La Grande Ville (Mahanagar) – de Satyajit Ray – 1963
La grande ville du titre, c’est Calcutta, la ville de Satyajit Ray, dont le cinéaste capte toutes les richesses, mais aussi et surtout tout ce qu’elle représente d’aliénant, tout ce qu’elle recèle de pièges et d’épreuves. Une fois qu’on a dit ça, on n’a pas dit grand-chose de la beauté de ce film qui est un peu construit sur le modèle d’Une étoile est née. A ceci près que la star sur le déclin est un mari sans histoire, et la vedette qui monte sa jeune épouse qui découvre le monde du travail…
Et à travers ces destins communs et croisés en même temps, c’est une société qui peine à sortir du patriarcat que filme Ray. Adapté d’une nouvelle publiée une quinzaine d’années plus tôt, le film est pourtant très contemporain de l’époque où il est tourné. Nous sommes donc au cœur des années 60, et le film commence en plein drame, en pleine révolution intime : Arati, jeune femme au foyer heureuse de son sort, doit se résoudre à trouver un emploi.

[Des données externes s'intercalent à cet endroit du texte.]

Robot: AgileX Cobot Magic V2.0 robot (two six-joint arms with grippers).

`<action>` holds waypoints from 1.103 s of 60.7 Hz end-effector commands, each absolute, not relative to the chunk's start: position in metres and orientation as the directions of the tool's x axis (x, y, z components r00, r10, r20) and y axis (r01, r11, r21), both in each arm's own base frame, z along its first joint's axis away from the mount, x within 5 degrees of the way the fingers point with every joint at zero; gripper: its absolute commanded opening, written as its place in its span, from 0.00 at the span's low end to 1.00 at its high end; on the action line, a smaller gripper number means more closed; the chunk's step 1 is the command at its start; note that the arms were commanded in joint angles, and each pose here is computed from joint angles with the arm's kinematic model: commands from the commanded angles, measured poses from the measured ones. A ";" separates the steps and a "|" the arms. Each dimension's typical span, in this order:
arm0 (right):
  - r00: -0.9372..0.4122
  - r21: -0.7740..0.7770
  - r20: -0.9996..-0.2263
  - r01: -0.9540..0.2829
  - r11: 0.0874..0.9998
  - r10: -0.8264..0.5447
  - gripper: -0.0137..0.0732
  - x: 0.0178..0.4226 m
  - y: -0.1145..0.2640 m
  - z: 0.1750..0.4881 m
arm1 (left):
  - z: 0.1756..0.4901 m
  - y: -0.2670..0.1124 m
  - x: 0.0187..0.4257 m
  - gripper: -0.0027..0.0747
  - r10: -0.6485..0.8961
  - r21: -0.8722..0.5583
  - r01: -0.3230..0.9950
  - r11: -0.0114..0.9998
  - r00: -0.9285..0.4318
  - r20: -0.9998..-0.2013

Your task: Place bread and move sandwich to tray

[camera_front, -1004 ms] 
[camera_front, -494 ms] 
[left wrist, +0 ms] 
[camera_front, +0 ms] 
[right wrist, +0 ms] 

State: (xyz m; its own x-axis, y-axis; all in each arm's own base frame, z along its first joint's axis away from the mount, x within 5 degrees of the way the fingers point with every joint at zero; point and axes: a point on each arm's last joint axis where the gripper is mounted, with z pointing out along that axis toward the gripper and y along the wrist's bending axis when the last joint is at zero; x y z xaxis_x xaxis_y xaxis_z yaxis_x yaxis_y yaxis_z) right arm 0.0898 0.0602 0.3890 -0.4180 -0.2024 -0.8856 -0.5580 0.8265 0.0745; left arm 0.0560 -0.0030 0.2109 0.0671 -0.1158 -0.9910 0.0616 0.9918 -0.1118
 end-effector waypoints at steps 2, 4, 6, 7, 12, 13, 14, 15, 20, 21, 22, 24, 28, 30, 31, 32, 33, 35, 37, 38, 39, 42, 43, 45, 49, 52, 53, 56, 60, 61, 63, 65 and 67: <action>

C’est le premier des trois films que tourne Ray avec l’actrice (sublime) Madhabi Mukherjee, avant Charulata et Le Lâche. Et l’intensité de l’actrice est centrale dans la réussite du film, la manière dont elle incarne à la fois la docilité à un mari et une belle-famille un rien conservateurs, et la découverte de la vie active et de ce que cela implique : la sociabilisation, une certaine forme de liberté, et surtout un libre-arbitre.
Ce sont les années 60, hier donc, mais l’émancipation de cette jeune femme est vécue comme un drame intime par son entourage : par les beaux-parents qui voient leur modèle bafoué, par le fils qui voit sa mère protectrice s’éloigner, et même par le mari qui voit son rôle central se déliter. Dans ce rôle plus effacé, Anil Chatterjee (que Ray avait déjà dirigé dans Trois filles), est très émouvant, dans sa manière d’incarner le lent effacement du personnage.
Ray séduit aussi par la fausse simplicité de sa mise en scène, par ces escaliers et ces dédales qu’il filme comme des symboles des tourments de ses personnages. Il donne corps aux doutes et aux espoirs, et à l’incertitude, concluant son film sur une fin ouverte magnifique, résumant en une image tous les doutes et tous les espoirs possibles.